Ненависть, глазки щелочками, нержавеющая ярость и месть, хладнокровная и кровная, – вот кто правит бал в этой камере. Пугала, которые совсем недавно, задрапированные в скорбные хламиды, что есть мочи налегали на безнадежно заглохшую слезную помпу, птичьи пугала, которые вот только что, в разухабистом клетчато-пятнистом тряпье, истово отрабатывали встроенный в них юмористический завод, стоят здесь в раздутых ветрами гнева, готовых лопнуть по швам боевых одеяниях, которым неоднократное щелочное испоганивание сообщило живописные следы и меты всех знаменитых «семи котлов»{436}, стоят в пустом зале, каждое как бы само по себе. Вот, значит, какие уроки заданы ярости, ненависти и мести: им приходится гнуть здоровенные железяки, превращая их в знаки вопроса, завитушки и прочие несъедобные кренделя. Лопается от ярости вся клееная-переклееная ярость, чтобы тут же снова начать раздувать меха своих неукротимых легких. Дырки в собственном колене прожигает себе ненависть своими глазками-щелочками. А вот месть, хладнокровная и кровная, должна ходить по кругу – не оборачивайтесь, там месть за вами по пятам! – пригоршнями отправляя в рот кварцевый гравий и грызя его скрежещущими зубами.

Вот, значит, какой вкус у блюда, которое профан в горном деле Матерн предчувствовал заранее.

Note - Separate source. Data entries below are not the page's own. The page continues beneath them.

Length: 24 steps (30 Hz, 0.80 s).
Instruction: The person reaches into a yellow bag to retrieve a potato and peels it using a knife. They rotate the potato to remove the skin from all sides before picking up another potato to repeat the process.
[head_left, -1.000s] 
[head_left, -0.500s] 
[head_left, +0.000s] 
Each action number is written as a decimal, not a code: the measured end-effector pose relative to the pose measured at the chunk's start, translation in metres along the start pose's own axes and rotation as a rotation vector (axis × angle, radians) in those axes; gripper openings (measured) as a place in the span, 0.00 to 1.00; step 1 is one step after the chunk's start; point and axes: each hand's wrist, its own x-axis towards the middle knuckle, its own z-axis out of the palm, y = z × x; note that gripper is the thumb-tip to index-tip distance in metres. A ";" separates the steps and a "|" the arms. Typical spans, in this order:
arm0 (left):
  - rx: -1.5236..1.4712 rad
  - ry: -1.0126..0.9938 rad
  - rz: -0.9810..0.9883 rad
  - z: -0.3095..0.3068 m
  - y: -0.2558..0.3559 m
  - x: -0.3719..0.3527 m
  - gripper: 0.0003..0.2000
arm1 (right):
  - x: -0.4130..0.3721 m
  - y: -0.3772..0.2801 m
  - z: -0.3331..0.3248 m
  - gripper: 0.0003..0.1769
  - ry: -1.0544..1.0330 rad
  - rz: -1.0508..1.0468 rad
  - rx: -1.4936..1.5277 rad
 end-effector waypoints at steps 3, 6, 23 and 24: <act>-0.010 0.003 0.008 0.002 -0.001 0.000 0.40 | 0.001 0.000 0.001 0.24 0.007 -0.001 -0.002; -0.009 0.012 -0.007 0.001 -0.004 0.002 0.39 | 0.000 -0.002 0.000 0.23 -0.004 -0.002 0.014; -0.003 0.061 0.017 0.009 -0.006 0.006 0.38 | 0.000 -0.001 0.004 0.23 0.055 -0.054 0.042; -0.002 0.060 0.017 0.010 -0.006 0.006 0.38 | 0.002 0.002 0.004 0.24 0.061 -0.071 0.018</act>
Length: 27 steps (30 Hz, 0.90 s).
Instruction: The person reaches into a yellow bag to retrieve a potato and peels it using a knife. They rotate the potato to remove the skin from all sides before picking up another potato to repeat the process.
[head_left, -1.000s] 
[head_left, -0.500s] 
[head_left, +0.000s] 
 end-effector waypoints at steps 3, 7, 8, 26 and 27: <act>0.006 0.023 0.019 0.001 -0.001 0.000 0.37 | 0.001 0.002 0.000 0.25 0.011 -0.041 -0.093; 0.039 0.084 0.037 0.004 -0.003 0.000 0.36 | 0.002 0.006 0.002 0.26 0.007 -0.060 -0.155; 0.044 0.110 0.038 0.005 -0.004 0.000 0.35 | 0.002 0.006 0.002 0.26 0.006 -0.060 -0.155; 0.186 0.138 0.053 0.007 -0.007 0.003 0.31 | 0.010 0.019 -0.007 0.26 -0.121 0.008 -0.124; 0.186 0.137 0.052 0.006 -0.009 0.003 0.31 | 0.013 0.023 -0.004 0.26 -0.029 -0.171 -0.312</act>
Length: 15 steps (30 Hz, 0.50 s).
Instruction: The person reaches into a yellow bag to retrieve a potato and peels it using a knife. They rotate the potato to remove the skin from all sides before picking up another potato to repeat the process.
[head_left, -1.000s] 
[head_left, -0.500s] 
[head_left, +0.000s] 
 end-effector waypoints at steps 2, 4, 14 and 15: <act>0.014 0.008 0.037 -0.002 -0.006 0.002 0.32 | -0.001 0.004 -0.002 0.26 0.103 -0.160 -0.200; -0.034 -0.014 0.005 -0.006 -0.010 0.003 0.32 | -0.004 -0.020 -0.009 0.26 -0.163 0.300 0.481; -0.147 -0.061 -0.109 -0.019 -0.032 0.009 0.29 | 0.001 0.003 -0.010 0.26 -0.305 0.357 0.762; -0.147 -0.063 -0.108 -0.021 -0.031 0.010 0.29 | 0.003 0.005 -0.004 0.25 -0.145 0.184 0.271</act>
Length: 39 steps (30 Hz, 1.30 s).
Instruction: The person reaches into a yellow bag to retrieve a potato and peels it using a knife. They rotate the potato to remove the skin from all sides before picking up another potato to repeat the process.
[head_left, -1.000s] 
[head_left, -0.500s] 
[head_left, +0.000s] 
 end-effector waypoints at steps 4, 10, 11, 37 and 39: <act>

Школьные завтраки. Птичьепугальные обеды. Ибо и ярость, и ненависть, которым одного лопанья и выжигания дыр мало, которым и сгибания железяк явно недостаточно, тоже вовсю хапают из кормушки, куда двое рабочих ежечасно подсыпают свеженького гравия, благо наверху, под солнцем мая, на производственном дворе фирмы «Брауксель и К°», этого добра, скрежету зубовному на пропитание, навалом.

И тут Матерн, который с младых ногтей скрежетал зубами, когда ярость его обуревала, ненависть заставляла глядеть в одну точку, а месть не давала ногам покоя, отворачивается от этих неприятных пугал, возведших его индивидуальную особенность в ранг всеобщей обязательной дисциплины.

И, обращаясь к штейгеру участка, который, подняв лампу, уже ведет их из девятой камеры обратно в главный ярус, как бы между прочим говорит:

– Я полагаю, эти в высшей степени экспрессивные пугала находят у вас хороший спрос. Человечество любит созерцать себя вот так, вне себя.

На что, однако, Вернике, штейгер участка, отвечает:

– В прежние времена, в начале пятидесятых, наши зубоскрежещущие модели действительно пользовались большим спросом, что на внутреннем рынке, что за рубежом, но сейчас, в более зрелую эпоху, мы только молодым африканским государствам поставляем ассортимент на базе третьей первичной эмоции.

Тонко улыбнувшись, Брауксель замечает, похлопывая пса Плутона по загривку:

– Только не надо беспокоиться за фирму «Брауксель и К°» по части сбыта. Придет время, и ненависть, ярость и шатунья-месть снова будут в моде. Первичная эмоция, да еще со скрежетом зубовным, это вам не какая-нибудь дешевая однодневка. Кто задумает упразднить месть, тому от мести же и возместится.